Desde el 1 y hasta el 12 de diciembre, el convenio está desplegando una serie de actividades de fortalecimiento familiar mediante encuentros grupales comunitarios en las áreas de influencia. El objetivo central de esta intervención es mejorar la seguridad alimentaria y nutricional de los beneficiarios. La articulación de esfuerzos entre el Bienestar Familiar y el Hospital Universitario de Santander permite ofrecer un enfoque integral que combina la educación y la atención directa para prevenir y mitigar los riesgos asociados a la malnutrición en la región.
La estrategia principal del servicio es la complementación alimentaria, que se materializa con la entrega de la Ración Familiar Para Preparar proporcionada por el Instituto. Esta ración está diseñada para complementar la dieta de los beneficiarios y es un pilar clave en la lucha contra la desnutrición. Los beneficiarios directos de esta acción son los niños y niñas menores de 5 años con riesgo o diagnóstico de desnutrición aguda, así como las mujeres gestantes o en periodo de lactancia que también presentan algún grado de malnutrición.
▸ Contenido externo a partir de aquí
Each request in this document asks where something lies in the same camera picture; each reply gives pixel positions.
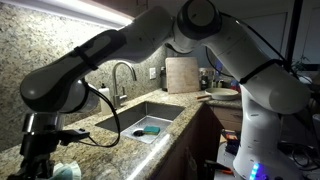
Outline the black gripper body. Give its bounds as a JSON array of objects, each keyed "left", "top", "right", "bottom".
[{"left": 19, "top": 131, "right": 62, "bottom": 168}]

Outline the white and blue towel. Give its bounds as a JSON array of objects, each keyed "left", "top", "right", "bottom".
[{"left": 46, "top": 160, "right": 83, "bottom": 180}]

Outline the white soap bottle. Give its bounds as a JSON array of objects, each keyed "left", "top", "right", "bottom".
[{"left": 98, "top": 83, "right": 113, "bottom": 116}]

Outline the steel gooseneck faucet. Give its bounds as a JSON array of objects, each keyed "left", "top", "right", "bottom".
[{"left": 111, "top": 60, "right": 138, "bottom": 109}]

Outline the teal green sponge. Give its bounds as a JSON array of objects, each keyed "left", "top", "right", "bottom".
[{"left": 143, "top": 125, "right": 161, "bottom": 136}]

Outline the stainless steel sink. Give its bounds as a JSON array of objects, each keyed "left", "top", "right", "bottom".
[{"left": 95, "top": 101, "right": 186, "bottom": 145}]

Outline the under-cabinet light strip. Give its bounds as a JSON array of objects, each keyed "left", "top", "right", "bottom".
[{"left": 0, "top": 0, "right": 134, "bottom": 30}]

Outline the dark tall dispenser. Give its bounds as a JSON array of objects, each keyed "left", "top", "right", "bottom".
[{"left": 159, "top": 66, "right": 168, "bottom": 92}]

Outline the wooden lower cabinet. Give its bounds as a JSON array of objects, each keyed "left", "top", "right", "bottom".
[{"left": 151, "top": 103, "right": 244, "bottom": 180}]

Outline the wooden cutting board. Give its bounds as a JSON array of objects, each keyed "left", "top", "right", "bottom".
[{"left": 165, "top": 56, "right": 201, "bottom": 95}]

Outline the glass jar with dark lid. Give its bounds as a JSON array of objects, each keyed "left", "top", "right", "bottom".
[{"left": 199, "top": 67, "right": 216, "bottom": 91}]

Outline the black and orange box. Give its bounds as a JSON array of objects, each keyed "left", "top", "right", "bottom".
[{"left": 221, "top": 129, "right": 242, "bottom": 156}]

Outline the white frying pan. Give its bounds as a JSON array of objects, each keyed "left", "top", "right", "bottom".
[{"left": 195, "top": 87, "right": 240, "bottom": 102}]

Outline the blue bottle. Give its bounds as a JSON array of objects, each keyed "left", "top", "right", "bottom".
[{"left": 229, "top": 78, "right": 243, "bottom": 94}]

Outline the green plant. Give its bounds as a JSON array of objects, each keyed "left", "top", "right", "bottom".
[{"left": 291, "top": 54, "right": 313, "bottom": 73}]

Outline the black vertical pole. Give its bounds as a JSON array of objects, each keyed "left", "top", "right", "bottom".
[{"left": 284, "top": 0, "right": 304, "bottom": 73}]

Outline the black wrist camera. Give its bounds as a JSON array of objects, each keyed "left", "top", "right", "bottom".
[{"left": 58, "top": 129, "right": 91, "bottom": 146}]

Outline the orange handled tool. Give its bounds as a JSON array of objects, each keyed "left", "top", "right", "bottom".
[{"left": 203, "top": 159, "right": 236, "bottom": 176}]

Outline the black cable pile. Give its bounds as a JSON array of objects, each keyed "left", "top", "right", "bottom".
[{"left": 278, "top": 139, "right": 320, "bottom": 171}]

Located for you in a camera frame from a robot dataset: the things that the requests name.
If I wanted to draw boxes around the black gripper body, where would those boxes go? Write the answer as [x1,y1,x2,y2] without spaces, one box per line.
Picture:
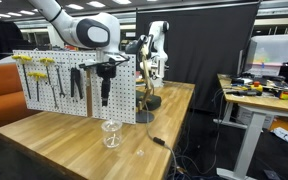
[96,61,118,89]

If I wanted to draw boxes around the large steel combination wrench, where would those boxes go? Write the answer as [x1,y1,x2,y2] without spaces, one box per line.
[54,64,66,99]

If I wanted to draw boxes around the small steel combination wrench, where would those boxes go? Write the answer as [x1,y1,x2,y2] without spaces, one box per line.
[49,82,60,110]

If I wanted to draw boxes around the white metal pegboard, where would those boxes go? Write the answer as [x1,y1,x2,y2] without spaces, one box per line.
[12,49,138,125]

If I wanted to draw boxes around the black pliers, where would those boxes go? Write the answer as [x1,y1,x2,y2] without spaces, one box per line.
[69,67,85,101]

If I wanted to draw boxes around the wooden lamp stand black head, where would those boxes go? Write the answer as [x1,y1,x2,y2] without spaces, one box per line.
[124,34,156,125]

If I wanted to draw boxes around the black padded base block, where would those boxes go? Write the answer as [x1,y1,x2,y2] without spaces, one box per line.
[135,90,163,112]

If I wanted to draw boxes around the ceiling light panel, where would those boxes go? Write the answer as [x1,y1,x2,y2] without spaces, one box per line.
[65,3,85,11]
[112,0,133,5]
[86,0,107,9]

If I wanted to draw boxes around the black curtain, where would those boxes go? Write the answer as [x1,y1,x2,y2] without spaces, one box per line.
[135,1,261,114]

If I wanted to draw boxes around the orange sofa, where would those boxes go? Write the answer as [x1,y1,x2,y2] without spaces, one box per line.
[0,63,43,135]

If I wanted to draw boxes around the white box under desk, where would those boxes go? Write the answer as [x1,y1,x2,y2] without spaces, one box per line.
[235,105,275,131]

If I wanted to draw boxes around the black computer monitor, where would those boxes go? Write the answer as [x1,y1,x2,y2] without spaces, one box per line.
[236,38,259,79]

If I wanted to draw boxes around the wooden side desk white legs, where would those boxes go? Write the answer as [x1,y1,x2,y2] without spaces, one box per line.
[215,73,288,180]

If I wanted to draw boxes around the wooden handle hammer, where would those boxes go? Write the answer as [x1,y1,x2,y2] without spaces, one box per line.
[78,61,95,118]

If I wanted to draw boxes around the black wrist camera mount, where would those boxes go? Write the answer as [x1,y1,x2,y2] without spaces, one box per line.
[78,56,131,72]

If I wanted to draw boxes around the medium yellow T-handle hex key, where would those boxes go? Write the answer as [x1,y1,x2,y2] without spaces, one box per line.
[38,57,56,85]

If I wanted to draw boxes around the grey cable with inline switch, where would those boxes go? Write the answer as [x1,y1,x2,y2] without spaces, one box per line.
[143,101,179,180]

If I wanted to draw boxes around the short yellow T-handle hex key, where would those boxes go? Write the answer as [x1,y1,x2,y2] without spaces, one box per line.
[26,71,49,102]

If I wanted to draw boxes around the long yellow T-handle hex key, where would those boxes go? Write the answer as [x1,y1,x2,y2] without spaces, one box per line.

El impacto del convenio se extiende a una amplia geografía del departamento, cubriendo municipios clave como Bucaramanga, Floridablanca, Piedecuesta, Los Santos, Girón, Lebrija, Rionegro, El Playón, San Gil, Simacota, Contratación, Vélez, Barbosa, Florián, Bolívar, y la comunidad indígena u'wa en Concepción, entre otros. El compromiso de ambas entidades busca dejar una capacidad instalada en las comunidades para que continúen implementando prácticas adecuadas de alimentación y cuidado, asegurando un futuro más saludable para la niñez de Santander.